Shifting Focus: Legal Education and Learning Outcomes

Zachariah DeMeola Zachariah DeMeola
Former Director of Legal Education and the Legal Profession
January 18, 2019

According to IAALS’ Foundations for Practice project, legal employers and current practitioners believe that, to be successful, new attorneys right out of law school must do much more than simply refine their legal skills—they must also possess the professional competencies and characteristics that will allow them to be thrive in today’s demanding market, outside of the traditional courtroom environment, such as grit, flexibility and adaptability, attentive listening, an ability to seek and be responsive to feedback, and an ability to recognize the needs, constraints and priorities of clients and stakeholders. Harrowing job placement numbers after the 2008 recession highlighted the gap in what new lawyers need and what they have to meet the needs of consumers, and the issue of whether law schools were preparing students to be lawyers for today’s society have rippled across the profession ever since. Today, the question remains: How can law schools adapt to meet the needs of the modern legal profession?

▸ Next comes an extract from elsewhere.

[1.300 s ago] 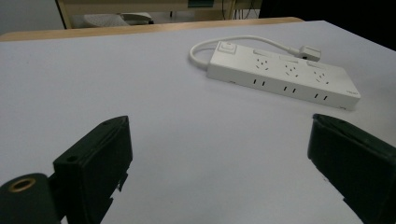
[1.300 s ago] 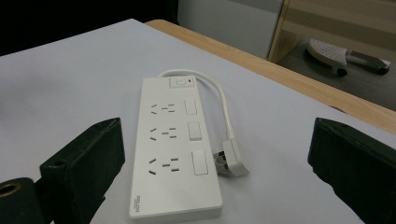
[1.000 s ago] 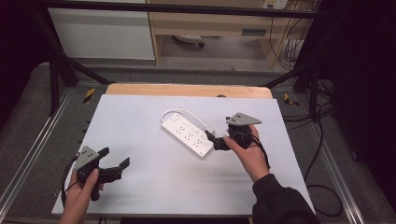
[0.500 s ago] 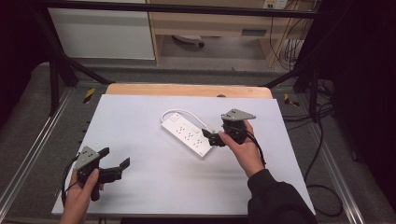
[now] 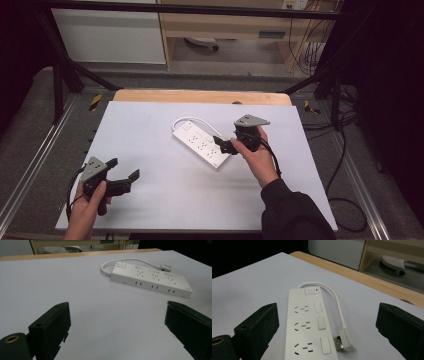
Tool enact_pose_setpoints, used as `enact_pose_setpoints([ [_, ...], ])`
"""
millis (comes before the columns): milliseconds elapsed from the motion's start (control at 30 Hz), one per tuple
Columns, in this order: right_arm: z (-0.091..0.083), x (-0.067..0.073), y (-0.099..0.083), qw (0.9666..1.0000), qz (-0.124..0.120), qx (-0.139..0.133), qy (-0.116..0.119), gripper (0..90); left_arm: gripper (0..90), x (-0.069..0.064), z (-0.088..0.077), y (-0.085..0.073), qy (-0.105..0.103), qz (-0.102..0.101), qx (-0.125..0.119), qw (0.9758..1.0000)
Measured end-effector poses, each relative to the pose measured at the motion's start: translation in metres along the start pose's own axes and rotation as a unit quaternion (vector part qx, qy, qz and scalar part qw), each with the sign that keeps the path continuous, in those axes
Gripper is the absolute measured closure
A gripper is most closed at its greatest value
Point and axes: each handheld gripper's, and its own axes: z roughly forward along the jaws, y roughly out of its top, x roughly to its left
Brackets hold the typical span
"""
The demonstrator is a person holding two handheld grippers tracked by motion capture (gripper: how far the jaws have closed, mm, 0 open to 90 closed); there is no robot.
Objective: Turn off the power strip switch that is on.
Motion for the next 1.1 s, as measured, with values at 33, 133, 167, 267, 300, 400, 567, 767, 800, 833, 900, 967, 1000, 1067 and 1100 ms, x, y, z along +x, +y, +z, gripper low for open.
enact_pose_setpoints([
  [33, 0.001, 0.0, 0.0, 1.0, 0.0, 0.0, 0.0, 5.2, 6.6, 0.0, 0.0, 0.0, 0.0, -0.001, 0.0, 1.0],
  [133, 0.003, 0.001, 0.002, 1.0, 0.001, -0.001, 0.001, 4.5, 6.6, 0.0, 0.0, 0.0, 0.0, 0.0, 0.001, 1.0],
  [167, 0.004, 0.002, 0.002, 1.0, -0.005, 0.0, 0.001, 4.1, 6.6, 0.0, 0.0, 0.0, 0.0, 0.001, 0.002, 1.0],
  [267, 0.006, 0.004, 0.004, 0.9999, -0.012, 0.003, 0.003, 4.2, 6.6, 0.001, 0.0, -0.001, 0.0, -0.002, 0.003, 1.0],
  [300, 0.007, 0.004, 0.004, 0.9999, -0.011, 0.002, 0.002, 4.3, 6.6, 0.001, 0.0, -0.001, 0.0, -0.003, 0.002, 1.0],
  [400, 0.01, 0.007, 0.005, 0.9999, -0.015, 0.006, 0.0, 4.6, 6.6, 0.0, 0.0, 0.0, -0.001, -0.001, 0.001, 1.0],
  [567, 0.015, 0.01, 0.005, 1.0, -0.006, 0.008, -0.001, 4.6, 6.6, 0.0, 0.0, 0.0, -0.003, 0.0, 0.003, 1.0],
  [767, 0.019, 0.013, 0.006, 1.0, -0.001, 0.007, 0.003, 4.9, 6.7, 0.001, 0.0, 0.0, -0.003, -0.004, 0.003, 1.0],
  [800, 0.02, 0.014, 0.006, 1.0, 0.0, 0.008, 0.005, 4.9, 6.6, 0.001, 0.0, 0.0, -0.003, -0.004, 0.003, 1.0],
  [833, 0.022, 0.014, 0.006, 1.0, -0.001, 0.009, 0.005, 4.9, 6.6, 0.001, 0.0, 0.0, -0.003, -0.003, 0.003, 1.0],
  [900, 0.024, 0.013, 0.006, 0.9999, 0.0, 0.01, 0.006, 5.1, 6.6, 0.001, 0.001, 0.0, -0.002, -0.001, 0.005, 1.0],
  [967, 0.027, 0.012, 0.005, 0.9999, 0.005, 0.013, 0.008, 5.4, 6.6, 0.001, 0.0, 0.0, -0.002, -0.002, 0.005, 1.0],
  [1000, 0.028, 0.012, 0.004, 0.9999, 0.007, 0.013, 0.007, 6.2, 6.6, 0.001, 0.0, -0.001, -0.002, -0.002, 0.005, 1.0],
  [1067, 0.03, 0.011, 0.004, 0.9998, 0.013, 0.013, 0.008, 8.2, 6.6, 0.001, 0.0, -0.001, -0.002, 0.0, 0.005, 1.0],
  [1100, 0.031, 0.01, 0.004, 0.9998, 0.015, 0.013, 0.008, 10.5, 6.6, 0.001, 0.0, -0.001, -0.002, 0.0, 0.006, 1.0],
])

This question has been on the minds of educators and lawyers in recent years, and it has become increasingly clear that in order to adapt effectively, educators focus more on assessment. As Dean Gregory Bowman of West Virginia University College of Law recently wrote, “focus in legal education is shifting toward assessment—that is, away from what is taught, and toward what is actually learned.” The American Bar Association presumably recognized this when it revised its Standards for Approved Law School to require law schools to develop and implement learning outcomes.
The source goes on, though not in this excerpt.